[Data extracted from a collection]
________________
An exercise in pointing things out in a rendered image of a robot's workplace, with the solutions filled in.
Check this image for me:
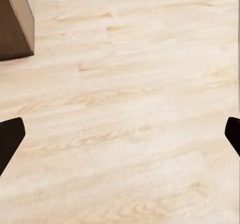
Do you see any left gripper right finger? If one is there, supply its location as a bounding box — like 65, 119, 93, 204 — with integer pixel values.
224, 116, 240, 156

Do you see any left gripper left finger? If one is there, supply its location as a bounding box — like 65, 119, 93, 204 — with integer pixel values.
0, 117, 26, 176

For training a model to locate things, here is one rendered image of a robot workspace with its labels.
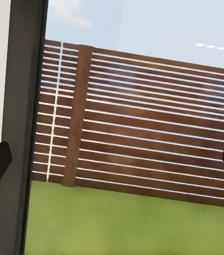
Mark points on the fixed window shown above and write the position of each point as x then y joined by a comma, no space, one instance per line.
114,114
________________
▸ **Exercise prompt**
Search the entries for the word "rendered" and gather every line where it appears.

▸ **Answer box**
An exercise in pointing things out in a rendered image of a robot's workplace, with the solutions filled in.
For training a model to locate things, here is one rendered image of a robot workspace with its labels.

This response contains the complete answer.